Les violences éclatent en Albanie lors d’une manifestation contre le régime d’Edi Rama

Baptiste Lacomme

Samedi 24 janvier en soirée, à Tirana, la police albanaise s’est affrontée avec des manifestants de l’opposition. Ces derniers réclament la démission du premier ministre socialiste Edi Rama, l’accusant de corruption. Des journalistes de l’Agence France-Presse ont observé ces incidents sur le terrain.

Plusieurs milliers de personnes se sont concentrées devant le siège du gouvernement dans le centre-ville, mobilisées par l’ancien premier ministre Sali Berisha, chef du Parti démocrate. Ce dernier a exhorté la foule à renverser le gouvernement actuel et à mettre en place un gouvernement technique préparant des élections anticipées justes et transparentes.

Les tensions ont dégénéré après les discours politiques. Des manifestants ont lancé des cocktails Molotov vers les forces de l’ordre, qui ont réagi avec des gaz lacrymogènes et des canons à eau. Nouveaux affrontements au Parlement lorsque des groupes ont tenté de franchir les barrages policiers établis aux alentours du bâtiment.
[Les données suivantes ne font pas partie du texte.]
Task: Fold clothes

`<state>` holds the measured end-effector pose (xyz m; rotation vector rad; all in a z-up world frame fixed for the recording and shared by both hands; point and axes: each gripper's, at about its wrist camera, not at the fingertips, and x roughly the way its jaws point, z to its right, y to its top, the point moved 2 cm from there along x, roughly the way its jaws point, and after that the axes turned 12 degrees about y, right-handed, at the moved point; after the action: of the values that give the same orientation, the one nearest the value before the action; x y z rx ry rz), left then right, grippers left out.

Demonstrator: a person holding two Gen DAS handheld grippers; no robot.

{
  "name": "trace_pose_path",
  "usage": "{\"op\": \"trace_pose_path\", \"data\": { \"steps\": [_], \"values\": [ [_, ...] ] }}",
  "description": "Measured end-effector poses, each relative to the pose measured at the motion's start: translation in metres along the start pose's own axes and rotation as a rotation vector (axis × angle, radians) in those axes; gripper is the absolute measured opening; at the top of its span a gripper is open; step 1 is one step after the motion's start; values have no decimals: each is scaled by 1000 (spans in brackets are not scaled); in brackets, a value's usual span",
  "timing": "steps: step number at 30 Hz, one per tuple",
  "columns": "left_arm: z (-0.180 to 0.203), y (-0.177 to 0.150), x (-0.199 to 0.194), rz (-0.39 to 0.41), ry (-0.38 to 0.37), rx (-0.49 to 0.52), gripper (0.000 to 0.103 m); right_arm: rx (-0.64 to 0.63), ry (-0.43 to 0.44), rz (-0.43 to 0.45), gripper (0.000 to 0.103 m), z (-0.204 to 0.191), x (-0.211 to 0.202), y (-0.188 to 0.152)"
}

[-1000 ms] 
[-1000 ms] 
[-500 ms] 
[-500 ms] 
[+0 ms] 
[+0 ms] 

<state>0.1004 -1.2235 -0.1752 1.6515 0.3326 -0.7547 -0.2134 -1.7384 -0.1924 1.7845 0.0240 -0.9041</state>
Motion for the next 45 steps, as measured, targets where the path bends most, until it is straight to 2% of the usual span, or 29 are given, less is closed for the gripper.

Le bilan officiel fait état d’au moins dix policiers légèrement blessés selon les autorités. Sali Berisha a annoncé que vingt-cinq manifestants avaient été appréhendés. Après la manifestation, Berisha a déclaré que c’était le dernier kilomètre avant la chute du régime, promettant la poursuite des actions de contestation.

La vie politique albanaise se caractérise par des affrontements verbaux intenses entre droite et gauche, chaque camp reprochant à l’autre corruption et liens avec le crime organisé. Berisha lui-même fait face à des soupçons concernant l’attribution de contrats publics à ses proches, accusations qu’il dément catégoriquement.
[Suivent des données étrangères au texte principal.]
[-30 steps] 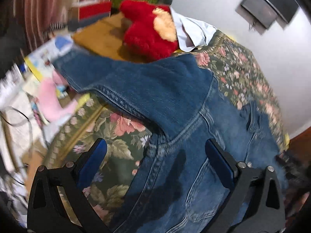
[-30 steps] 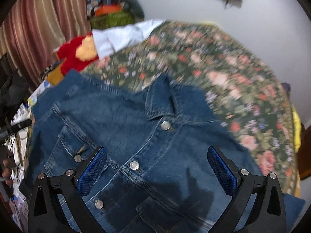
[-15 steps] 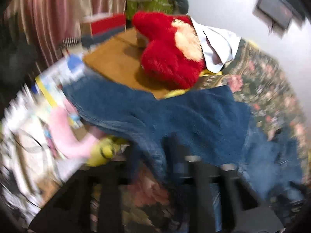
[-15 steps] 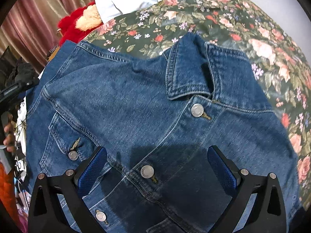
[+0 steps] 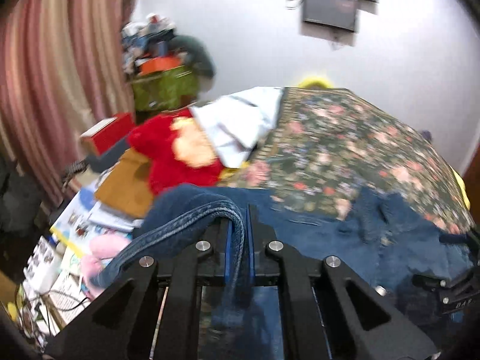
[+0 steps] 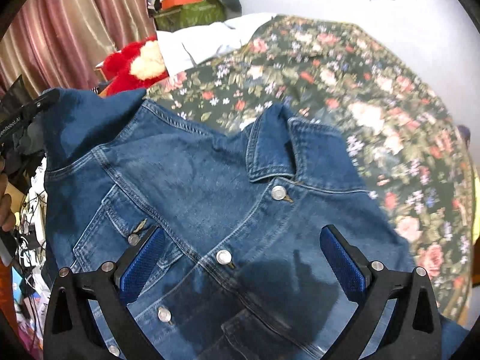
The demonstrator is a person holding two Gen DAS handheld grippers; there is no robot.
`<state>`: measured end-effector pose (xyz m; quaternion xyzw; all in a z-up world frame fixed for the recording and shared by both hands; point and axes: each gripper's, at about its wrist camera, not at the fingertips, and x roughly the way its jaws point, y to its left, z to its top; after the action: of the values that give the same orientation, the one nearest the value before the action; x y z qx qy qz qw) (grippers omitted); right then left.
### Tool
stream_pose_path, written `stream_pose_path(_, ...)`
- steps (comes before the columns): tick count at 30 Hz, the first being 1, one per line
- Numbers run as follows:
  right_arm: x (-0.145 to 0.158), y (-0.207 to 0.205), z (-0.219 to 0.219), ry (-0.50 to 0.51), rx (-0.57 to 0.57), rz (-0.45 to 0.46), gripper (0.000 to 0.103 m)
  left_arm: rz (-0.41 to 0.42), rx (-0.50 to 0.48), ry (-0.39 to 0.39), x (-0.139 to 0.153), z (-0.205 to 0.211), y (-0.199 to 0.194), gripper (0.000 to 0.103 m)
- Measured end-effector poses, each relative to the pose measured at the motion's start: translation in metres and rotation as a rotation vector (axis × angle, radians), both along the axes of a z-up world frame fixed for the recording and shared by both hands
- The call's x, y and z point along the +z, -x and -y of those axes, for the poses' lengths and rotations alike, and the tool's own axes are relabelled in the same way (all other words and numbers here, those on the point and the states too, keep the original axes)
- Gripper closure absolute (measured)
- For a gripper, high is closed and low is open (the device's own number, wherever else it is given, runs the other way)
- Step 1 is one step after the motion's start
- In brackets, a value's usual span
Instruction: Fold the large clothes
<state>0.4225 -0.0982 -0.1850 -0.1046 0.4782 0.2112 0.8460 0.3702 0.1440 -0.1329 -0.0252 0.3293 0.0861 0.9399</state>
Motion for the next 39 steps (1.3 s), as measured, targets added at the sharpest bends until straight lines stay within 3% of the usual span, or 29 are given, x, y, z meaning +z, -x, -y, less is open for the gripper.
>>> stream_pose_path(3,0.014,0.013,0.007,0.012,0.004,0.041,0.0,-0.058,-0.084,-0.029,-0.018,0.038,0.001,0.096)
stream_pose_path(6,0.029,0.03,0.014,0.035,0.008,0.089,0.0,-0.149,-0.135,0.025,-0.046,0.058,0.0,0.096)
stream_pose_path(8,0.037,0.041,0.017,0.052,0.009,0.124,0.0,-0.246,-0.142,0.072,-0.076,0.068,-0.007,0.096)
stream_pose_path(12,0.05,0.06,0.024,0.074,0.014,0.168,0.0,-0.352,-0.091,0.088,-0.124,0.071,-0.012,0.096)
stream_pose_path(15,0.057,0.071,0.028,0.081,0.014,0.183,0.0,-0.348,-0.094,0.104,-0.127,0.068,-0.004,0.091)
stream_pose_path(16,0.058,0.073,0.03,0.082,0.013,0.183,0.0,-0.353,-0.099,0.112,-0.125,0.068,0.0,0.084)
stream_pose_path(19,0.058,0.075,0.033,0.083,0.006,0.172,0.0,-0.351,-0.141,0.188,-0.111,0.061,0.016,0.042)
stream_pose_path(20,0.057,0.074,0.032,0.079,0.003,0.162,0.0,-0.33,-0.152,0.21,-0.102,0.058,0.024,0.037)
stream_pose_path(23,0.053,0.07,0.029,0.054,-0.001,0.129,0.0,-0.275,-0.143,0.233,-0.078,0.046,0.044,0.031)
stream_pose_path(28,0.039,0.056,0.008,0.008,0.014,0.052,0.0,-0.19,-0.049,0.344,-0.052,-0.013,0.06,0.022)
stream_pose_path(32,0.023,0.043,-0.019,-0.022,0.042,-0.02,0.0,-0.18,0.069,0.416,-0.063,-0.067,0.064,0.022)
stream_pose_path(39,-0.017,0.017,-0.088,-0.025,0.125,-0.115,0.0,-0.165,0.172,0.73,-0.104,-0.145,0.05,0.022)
En novembre 2025, un tribunal anticorruption a suspendu Belinda Balluku, vice-première ministre et ministre des infrastructures. Elle était soupçonnée d’implication dans une affaire de marchés publics. Le premier ministre a dénoncé cette suspension comme une ingérence dans l’indépendance du pouvoir exécutif.

La Cour constitutionnelle albanaise a rétabli temporairement Balluku en décembre suite à une saisine du gouvernement. Une commission parlementaire doit examiner mercredi une demande de levée d’immunité présentée par les procureurs anticorruption, démarche susceptible de permettre son arrestation.

D’autres personnalités ont connu des poursuites pénales récentes. Le maire de Tirana, Erion Veliaj, et l’ancien président Ilir Meta ont été arrêtés pour corruption et blanchiment au cours des derniers mois.